Feeling Strange in Teluk Bahang
‘Why the hell are you staying all the way out there?’ the taxi driver demanded in a thick Indian-Malay accent.
We just looked at each other and shrugged. We didn’t have an answer.
After a bus ride that took almost three hours longer than it should have, with rain pouring in through a broken window, a wasted bus driver and a bus station that was miles out of the centre of town, we arrived on the small Malaysian island of Penang. We were lost, with no wifi and potentially no bed for the night and I felt the bass notes of anxiety begin to reverberate softly in my chest.
With the help of a group of Chinese students, a grumpy bus driver and a friendly taxi driver, we eventually found our way to the small Muslim village of Teluk Bahang on the northern tip of Penang island.
People travel to Teluk Bahang to trek the forests of Penang’s National Park, sail the coastline or visit the butterfly farm and spice garden. We travelled there to sleep.
We had booked a room in a shared house but as there were no other guests we had the place to ourselves. The size and newness of the small cluster of houses made the street seem lifeless, spooky even, especially as the street was surrounded by crumbing apartments blocks that seemed to buzz with the sound of hundreds of people living on top of each other. All of the balconies were strung with laundry, like the tinsel on a christmas tree, and once the sun went down you could see the light of each apartment’s TV blinking like fairy lights. One apartment in the top right corner always glowed red.
A Chinese family lived next door to us but I only ever saw the dad. He paced up and down the private cul-de-sac no cars ever drove down and smoked cigarettes all day. I saw him standing in his drive with a bucket of soapy water and a sponge one night at almost 11pm washing the wide metal gate that separated his property from the street. Then he started washing his fence. Then he started washing the concrete driveway. Then he started to scrub down the road. At this time of year in Malaysia it rains almost every day. I think he was lonely.
On our first night in Teluk Bahang we ate at the number one rated restaurant on Trip Adviser. It was number one of only two restaurants but that took little away from the achievement for the owner whose live lobster tanks were emblazoned with the Trip Adviser logo. They served beer, a thing either very expensive or very unavailable in small-town Muslim Malaysia, and we were grateful.
We did nothing for a few days. We slept in late, we read, I wrote, we went for afternoon walks and at night we went out to eat at one of the two restaurants in the village. Nothing.

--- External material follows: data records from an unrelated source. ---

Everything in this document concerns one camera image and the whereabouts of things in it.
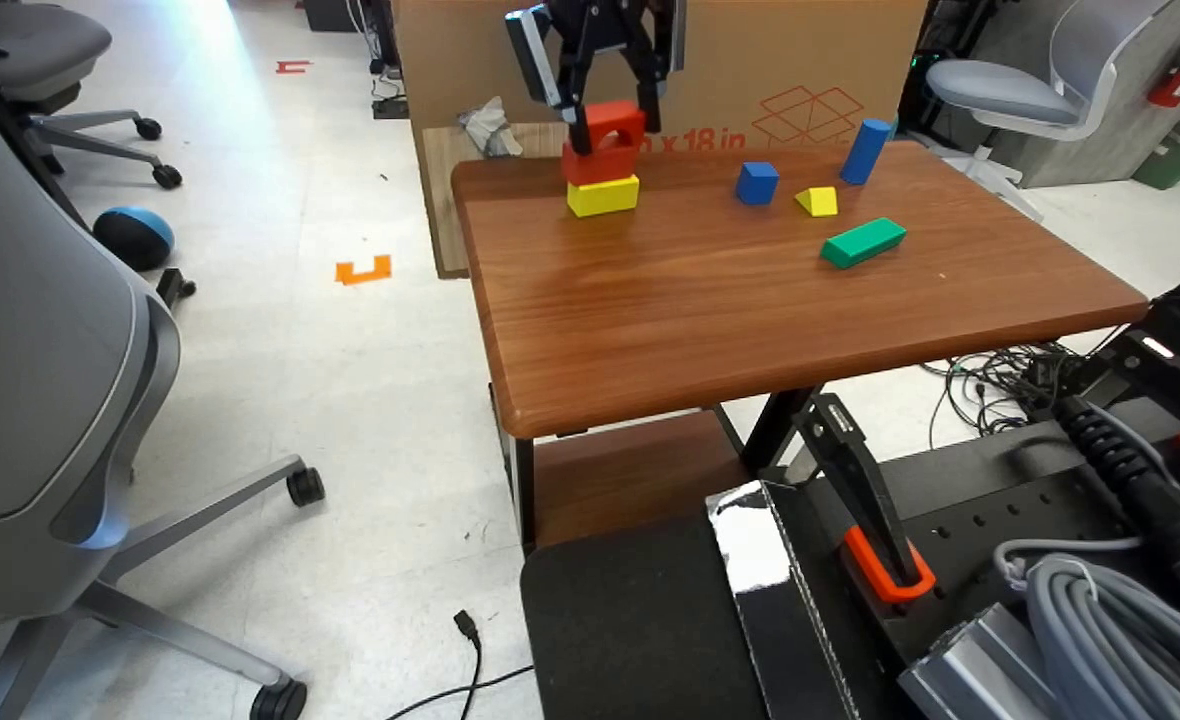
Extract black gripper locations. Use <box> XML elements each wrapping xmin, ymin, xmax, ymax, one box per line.
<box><xmin>501</xmin><ymin>0</ymin><xmax>688</xmax><ymax>157</ymax></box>

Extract red arch block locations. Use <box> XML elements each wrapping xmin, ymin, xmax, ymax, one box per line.
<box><xmin>561</xmin><ymin>102</ymin><xmax>653</xmax><ymax>190</ymax></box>

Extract blue cube block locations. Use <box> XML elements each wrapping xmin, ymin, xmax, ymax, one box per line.
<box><xmin>732</xmin><ymin>160</ymin><xmax>782</xmax><ymax>212</ymax></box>

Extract blue cylinder block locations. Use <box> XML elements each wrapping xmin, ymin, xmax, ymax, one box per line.
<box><xmin>835</xmin><ymin>117</ymin><xmax>899</xmax><ymax>192</ymax></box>

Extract yellow rectangular block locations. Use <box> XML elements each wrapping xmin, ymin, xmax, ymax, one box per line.
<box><xmin>564</xmin><ymin>172</ymin><xmax>644</xmax><ymax>219</ymax></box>

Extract large cardboard box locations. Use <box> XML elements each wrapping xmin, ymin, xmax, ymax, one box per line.
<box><xmin>387</xmin><ymin>0</ymin><xmax>930</xmax><ymax>169</ymax></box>

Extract yellow wedge block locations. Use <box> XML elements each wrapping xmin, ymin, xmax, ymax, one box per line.
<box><xmin>791</xmin><ymin>184</ymin><xmax>845</xmax><ymax>225</ymax></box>

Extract orange floor tape mark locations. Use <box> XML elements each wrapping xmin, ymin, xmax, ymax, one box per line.
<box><xmin>333</xmin><ymin>252</ymin><xmax>396</xmax><ymax>289</ymax></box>

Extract green rectangular block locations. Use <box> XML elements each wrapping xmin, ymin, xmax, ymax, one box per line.
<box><xmin>821</xmin><ymin>216</ymin><xmax>911</xmax><ymax>273</ymax></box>

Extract wooden shelf under table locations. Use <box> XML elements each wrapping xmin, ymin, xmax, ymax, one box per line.
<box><xmin>528</xmin><ymin>403</ymin><xmax>757</xmax><ymax>552</ymax></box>

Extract light grey office chair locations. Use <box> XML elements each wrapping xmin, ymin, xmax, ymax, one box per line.
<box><xmin>922</xmin><ymin>0</ymin><xmax>1180</xmax><ymax>150</ymax></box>

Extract blue and black ball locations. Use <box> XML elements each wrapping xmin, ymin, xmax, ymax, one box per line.
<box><xmin>86</xmin><ymin>204</ymin><xmax>201</xmax><ymax>308</ymax></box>

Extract black clamp with orange trigger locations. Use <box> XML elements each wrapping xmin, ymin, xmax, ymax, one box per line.
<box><xmin>787</xmin><ymin>388</ymin><xmax>944</xmax><ymax>612</ymax></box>

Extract small grey office chair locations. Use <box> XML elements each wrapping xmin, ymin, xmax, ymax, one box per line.
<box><xmin>0</xmin><ymin>0</ymin><xmax>187</xmax><ymax>192</ymax></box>

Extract black foam pad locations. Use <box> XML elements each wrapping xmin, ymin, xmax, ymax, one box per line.
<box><xmin>514</xmin><ymin>510</ymin><xmax>773</xmax><ymax>720</ymax></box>

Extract red fire extinguisher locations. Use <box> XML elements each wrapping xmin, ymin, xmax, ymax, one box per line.
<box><xmin>1145</xmin><ymin>20</ymin><xmax>1180</xmax><ymax>111</ymax></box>

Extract black perforated mounting platform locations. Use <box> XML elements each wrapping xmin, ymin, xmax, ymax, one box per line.
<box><xmin>702</xmin><ymin>252</ymin><xmax>1180</xmax><ymax>720</ymax></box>

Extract large grey office chair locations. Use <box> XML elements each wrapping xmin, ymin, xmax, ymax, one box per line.
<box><xmin>0</xmin><ymin>38</ymin><xmax>329</xmax><ymax>720</ymax></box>

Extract tangled cables under table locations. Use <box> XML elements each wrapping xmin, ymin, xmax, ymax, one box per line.
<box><xmin>922</xmin><ymin>344</ymin><xmax>1088</xmax><ymax>457</ymax></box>

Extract black floor cable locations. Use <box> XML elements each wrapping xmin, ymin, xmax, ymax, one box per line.
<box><xmin>382</xmin><ymin>604</ymin><xmax>539</xmax><ymax>720</ymax></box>

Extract black ribbed cable connector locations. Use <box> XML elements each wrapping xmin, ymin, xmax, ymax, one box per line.
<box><xmin>1048</xmin><ymin>388</ymin><xmax>1180</xmax><ymax>608</ymax></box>

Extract grey coiled cable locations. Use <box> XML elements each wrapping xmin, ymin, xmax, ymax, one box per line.
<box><xmin>992</xmin><ymin>538</ymin><xmax>1180</xmax><ymax>720</ymax></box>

Walking around the neighbourhood we got a few curious stares. The children almost always said hello to us but the adults almost always didn’t. All of the girls wore typical muslim headscarves and loose clothes that covered their bodies, practical clothes for riding their powerful motorbikes around the streets with younger siblings and friends perched on the front and back. Many of the women wore the full burqa with niqab face veil and I felt my difference, my foreignness, keenly. I was the one who looked strange in my denim shorts and vest tops, my bare skin red and sweating in the sun. I can’t imagine how uncomfortable they felt under all that fabric.
You can hire a boat from Teluk Bahang harbour to take you out to nearby ‘Monkey Island’ to swim, sunbathe and see the local Macaque monkeys scampering around, going through peoples bags looking for food and terrorising the few refreshment huts on the beach. One man left his belongings on the beach to swim and was surprised and scared when a group of monkeys started going crazy, fighting each other for their share of his things. He had brought a banana milkshake and a bag of nuts.
I was surprised to see that even here in temperatures reaching the high thirties, with chinese and western tourists stripped down to their bikinis, the women still wore the burqa. As though a day at the beach could somehow be a day off.
We bought waffles from a woman with a small shop across the street. She invites us into her tiny space to get out of the sun and chatted to us in friendly, simple English. This shouldn’t have surprised me but it did.
After the woman cooked our waffles I asked to take her photo. She poses at her shop window, laughing, saying ‘you can’t see me, anyway!’ and I wonder, if no one was looking, would she show me her face?